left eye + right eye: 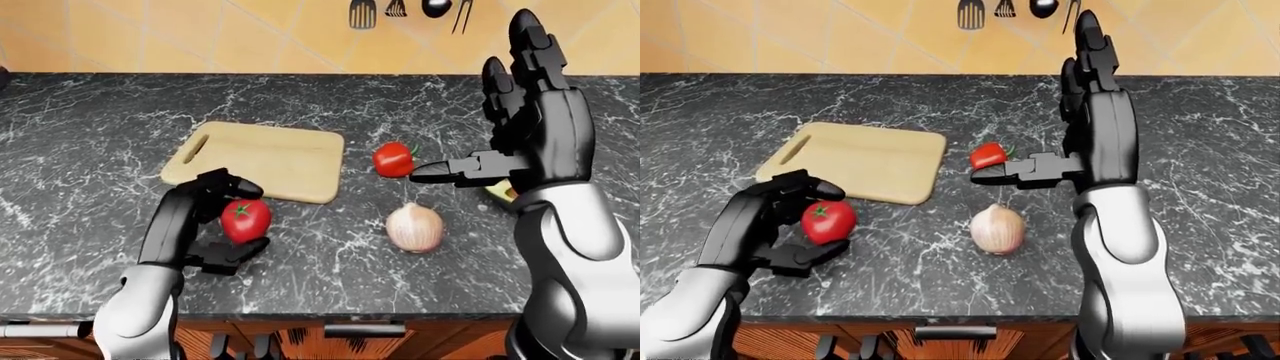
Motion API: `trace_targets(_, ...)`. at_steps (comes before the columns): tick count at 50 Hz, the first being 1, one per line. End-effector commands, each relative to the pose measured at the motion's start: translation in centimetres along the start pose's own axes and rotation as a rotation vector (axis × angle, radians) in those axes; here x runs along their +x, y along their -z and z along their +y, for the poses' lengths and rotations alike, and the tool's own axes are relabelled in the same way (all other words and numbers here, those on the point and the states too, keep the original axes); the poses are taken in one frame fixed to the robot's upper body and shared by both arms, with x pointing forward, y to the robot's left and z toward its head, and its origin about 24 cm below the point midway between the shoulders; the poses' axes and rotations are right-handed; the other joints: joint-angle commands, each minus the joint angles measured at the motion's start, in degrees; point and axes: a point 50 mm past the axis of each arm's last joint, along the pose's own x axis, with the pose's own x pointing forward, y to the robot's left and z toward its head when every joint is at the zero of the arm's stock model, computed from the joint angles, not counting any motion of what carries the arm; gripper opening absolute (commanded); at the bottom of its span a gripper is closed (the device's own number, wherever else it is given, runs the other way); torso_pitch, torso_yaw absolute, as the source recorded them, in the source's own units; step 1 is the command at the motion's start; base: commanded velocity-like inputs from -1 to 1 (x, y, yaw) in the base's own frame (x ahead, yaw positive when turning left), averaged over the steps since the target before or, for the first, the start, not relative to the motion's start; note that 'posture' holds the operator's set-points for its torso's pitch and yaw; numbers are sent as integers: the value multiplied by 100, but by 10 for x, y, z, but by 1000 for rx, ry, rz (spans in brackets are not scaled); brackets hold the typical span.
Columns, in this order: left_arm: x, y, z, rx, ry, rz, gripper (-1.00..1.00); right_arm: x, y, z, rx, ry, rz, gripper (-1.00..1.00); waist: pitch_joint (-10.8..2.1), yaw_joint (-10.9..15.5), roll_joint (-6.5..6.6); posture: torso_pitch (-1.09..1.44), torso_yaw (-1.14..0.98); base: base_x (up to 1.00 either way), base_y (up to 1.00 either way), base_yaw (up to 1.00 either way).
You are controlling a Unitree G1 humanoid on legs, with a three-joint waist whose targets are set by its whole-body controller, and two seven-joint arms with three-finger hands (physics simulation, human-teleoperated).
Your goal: Place the avocado, onion, tomato and bell pepper on the cutting board.
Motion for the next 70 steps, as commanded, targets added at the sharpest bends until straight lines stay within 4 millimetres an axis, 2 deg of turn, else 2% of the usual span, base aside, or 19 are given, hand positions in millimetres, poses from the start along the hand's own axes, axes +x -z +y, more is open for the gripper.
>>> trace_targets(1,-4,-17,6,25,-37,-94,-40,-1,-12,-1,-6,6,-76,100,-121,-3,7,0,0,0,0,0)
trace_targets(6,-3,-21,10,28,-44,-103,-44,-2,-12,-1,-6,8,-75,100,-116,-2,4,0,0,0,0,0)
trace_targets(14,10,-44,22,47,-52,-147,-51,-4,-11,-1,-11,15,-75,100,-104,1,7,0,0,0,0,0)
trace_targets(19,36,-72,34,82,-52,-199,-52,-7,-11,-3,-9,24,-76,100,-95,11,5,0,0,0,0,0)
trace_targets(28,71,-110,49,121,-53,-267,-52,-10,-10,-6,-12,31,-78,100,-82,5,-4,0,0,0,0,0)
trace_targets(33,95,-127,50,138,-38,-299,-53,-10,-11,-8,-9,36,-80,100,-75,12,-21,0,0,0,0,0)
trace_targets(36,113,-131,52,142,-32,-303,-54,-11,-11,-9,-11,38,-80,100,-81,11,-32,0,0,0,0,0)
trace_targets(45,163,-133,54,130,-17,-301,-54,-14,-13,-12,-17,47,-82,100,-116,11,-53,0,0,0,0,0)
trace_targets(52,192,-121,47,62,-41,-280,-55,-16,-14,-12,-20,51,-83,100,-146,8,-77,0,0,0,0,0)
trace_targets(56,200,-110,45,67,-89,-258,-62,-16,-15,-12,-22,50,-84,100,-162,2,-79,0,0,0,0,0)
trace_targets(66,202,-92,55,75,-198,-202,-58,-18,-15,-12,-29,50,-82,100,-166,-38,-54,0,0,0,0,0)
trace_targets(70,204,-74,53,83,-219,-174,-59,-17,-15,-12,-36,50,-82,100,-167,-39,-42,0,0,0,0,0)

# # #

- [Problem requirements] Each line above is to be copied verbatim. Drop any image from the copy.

- [Answer below]
left eye + right eye: 
Motion API: `trace_targets(_, ...)`. at_steps (comes before the columns): tick count at 50 Hz, the first being 1, one per line. End-effector commands, each relative to the pose measured at the motion's start: translation in centimetres along the start pose's own axes and rotation as a rotation vector (axis × angle, radians) in those axes; here x runs along their +x, y along their -z and z along their +y, for the poses' lengths and rotations alike, and the tool's own axes are relabelled in the same way (all other words and numbers here, those on the point and the states too, keep the original axes); the poses are taken in one frame fixed to the robot's upper body and shared by both arms, with x pointing forward, y to the robot's left and z toward its head, and its origin about 24 cm below the point midway between the shoulders; the poses' axes and rotations are right-handed; the other joints: joint-angle commands, each minus the joint angles measured at the motion's start, in degrees; point and axes: a point 50 mm past the axis of each arm's last joint, along the pose's own x axis, with the pose's own x pointing forward, y to the robot's left and z toward its head when every joint is at the zero of the arm's stock model, computed from the joint angles, not counting any motion of what carries the arm; gripper opening absolute (commanded); at the bottom of its span a gripper is closed (the device's own number, wherever else it is given, runs the other way); torso_pitch, torso_yaw absolute, as the source recorded them, in the source's own units; step 1 is the command at the motion's start; base: commanded velocity-like inputs from -1 to 1 (x, y, yaw) in the base's own frame (x ahead, yaw positive when turning left), averaged over the steps since the target before or, for the first, the start, not relative to the motion's start; note that 'posture' holds the operator's set-points for its torso's pitch and yaw; numbers are sent as integers: the value multiplied by 100, but by 10 for x, y, z, but by 1000 for rx, ry, rz (spans in brackets are not scaled); brackets hold the typical span.
Columns, in this order: left_arm: x, y, z, rx, ry, rz, gripper (-1.00..1.00); right_arm: x, y, z, rx, ry, rz, gripper (-1.00..1.00); waist: pitch_joint (-10.8..2.1), yaw_joint (-10.9..15.5), roll_joint (-6.5..6.6); posture: torso_pitch (-1.09..1.44), torso_yaw (-1.14..0.98); base: base_x (up to 1.00 either way), base_y (up to 1.00 either way), base_yaw (up to 1.00 either way).
You are controlling a Unitree G1 humanoid on legs, with a three-joint waist whose targets are set by its whole-body controller, and two seven-joint arms with three-finger hands (physics simulation, human-teleoperated).
Your goal: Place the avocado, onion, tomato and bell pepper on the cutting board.
Motion for the next 70 steps, as commanded, targets added at the sharpest bends until straight lines stay within 4 millimetres an axis, 2 deg of turn, else 2% of the usual span, base aside, or 19 are given, hand positions in millimetres, poses from the start along the hand's own axes, axes +x -z +y, more is open for the gripper.
>>> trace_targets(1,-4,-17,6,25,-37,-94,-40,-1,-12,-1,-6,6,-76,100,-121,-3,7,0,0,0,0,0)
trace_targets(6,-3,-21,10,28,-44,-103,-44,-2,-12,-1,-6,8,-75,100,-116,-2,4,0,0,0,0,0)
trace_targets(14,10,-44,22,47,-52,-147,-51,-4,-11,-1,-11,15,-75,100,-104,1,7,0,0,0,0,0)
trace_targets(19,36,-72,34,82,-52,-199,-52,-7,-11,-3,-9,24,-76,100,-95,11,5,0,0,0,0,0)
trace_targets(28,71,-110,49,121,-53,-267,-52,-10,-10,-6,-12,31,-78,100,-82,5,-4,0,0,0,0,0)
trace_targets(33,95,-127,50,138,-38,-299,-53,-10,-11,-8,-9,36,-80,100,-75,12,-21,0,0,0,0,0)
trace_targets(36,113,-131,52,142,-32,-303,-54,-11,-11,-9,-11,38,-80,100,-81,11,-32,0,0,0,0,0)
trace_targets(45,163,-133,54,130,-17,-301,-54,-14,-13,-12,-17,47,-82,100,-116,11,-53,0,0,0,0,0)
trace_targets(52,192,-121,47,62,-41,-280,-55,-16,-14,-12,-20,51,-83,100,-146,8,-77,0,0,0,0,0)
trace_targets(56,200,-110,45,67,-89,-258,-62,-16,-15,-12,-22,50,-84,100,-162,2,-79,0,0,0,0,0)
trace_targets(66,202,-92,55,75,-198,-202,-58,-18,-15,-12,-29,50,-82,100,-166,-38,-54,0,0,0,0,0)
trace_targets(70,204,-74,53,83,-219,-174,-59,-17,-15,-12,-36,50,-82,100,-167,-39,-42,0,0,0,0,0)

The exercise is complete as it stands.